* _WORK TO COMPLETE_:
Please quote exactly the opening lines of the data, from the first line to the one where "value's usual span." appears.

···

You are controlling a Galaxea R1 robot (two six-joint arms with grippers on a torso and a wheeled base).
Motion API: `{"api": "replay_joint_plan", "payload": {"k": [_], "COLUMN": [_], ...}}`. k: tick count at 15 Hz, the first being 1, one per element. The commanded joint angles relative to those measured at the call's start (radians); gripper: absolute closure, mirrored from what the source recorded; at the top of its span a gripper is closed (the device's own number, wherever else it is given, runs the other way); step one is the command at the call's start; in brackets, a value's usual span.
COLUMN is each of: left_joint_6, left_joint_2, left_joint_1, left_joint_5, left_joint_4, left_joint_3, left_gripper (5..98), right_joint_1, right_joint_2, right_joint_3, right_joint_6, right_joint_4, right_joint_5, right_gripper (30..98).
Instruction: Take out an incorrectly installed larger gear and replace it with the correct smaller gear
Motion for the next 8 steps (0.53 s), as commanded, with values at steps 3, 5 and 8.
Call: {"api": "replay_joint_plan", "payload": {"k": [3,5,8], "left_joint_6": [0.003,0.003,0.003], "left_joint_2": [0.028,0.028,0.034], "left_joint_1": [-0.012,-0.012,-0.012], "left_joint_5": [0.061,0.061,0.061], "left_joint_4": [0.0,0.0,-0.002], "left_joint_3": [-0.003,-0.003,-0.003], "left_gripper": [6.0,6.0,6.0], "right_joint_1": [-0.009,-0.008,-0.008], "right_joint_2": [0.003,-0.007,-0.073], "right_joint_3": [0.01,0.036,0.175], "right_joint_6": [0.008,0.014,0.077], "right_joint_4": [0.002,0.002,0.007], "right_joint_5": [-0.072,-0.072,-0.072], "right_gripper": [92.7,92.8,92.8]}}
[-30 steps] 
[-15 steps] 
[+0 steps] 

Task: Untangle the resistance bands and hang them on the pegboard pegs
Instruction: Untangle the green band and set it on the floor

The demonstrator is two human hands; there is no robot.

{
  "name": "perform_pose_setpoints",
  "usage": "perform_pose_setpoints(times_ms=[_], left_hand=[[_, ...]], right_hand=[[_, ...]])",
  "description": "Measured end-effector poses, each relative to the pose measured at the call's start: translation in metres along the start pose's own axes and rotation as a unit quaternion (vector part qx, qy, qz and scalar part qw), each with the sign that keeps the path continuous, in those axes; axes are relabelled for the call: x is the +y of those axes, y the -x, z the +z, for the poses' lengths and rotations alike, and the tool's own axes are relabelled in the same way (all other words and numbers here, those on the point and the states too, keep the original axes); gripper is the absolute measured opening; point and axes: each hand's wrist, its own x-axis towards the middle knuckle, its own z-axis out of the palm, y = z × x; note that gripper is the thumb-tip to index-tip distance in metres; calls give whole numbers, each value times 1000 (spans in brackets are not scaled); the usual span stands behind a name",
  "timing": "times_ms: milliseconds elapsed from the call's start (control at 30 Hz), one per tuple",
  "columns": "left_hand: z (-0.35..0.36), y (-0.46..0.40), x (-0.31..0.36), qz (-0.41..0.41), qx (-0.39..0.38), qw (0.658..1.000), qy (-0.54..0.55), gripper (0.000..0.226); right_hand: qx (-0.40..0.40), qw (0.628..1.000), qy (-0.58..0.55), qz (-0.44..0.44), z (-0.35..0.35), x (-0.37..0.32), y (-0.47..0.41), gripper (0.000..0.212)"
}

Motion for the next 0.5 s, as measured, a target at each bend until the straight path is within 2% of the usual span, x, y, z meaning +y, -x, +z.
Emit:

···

* _RESPONSE AREA_:
You are controlling a Galaxea R1 robot (two six-joint arms with grippers on a torso and a wheeled base).
Motion API: `{"api": "replay_joint_plan", "payload": {"k": [_], "COLUMN": [_], ...}}`. k: tick count at 15 Hz, the first being 1, one per element. The commanded joint angles relative to those measured at the call's start (radians); gripper: absolute closure, mirrored from what the source recorded; at the top of its span a gripper is closed (the device's own number, wherever else it is given, runs the other way); step one is the command at the call's start; in brackets, a value's usual span.

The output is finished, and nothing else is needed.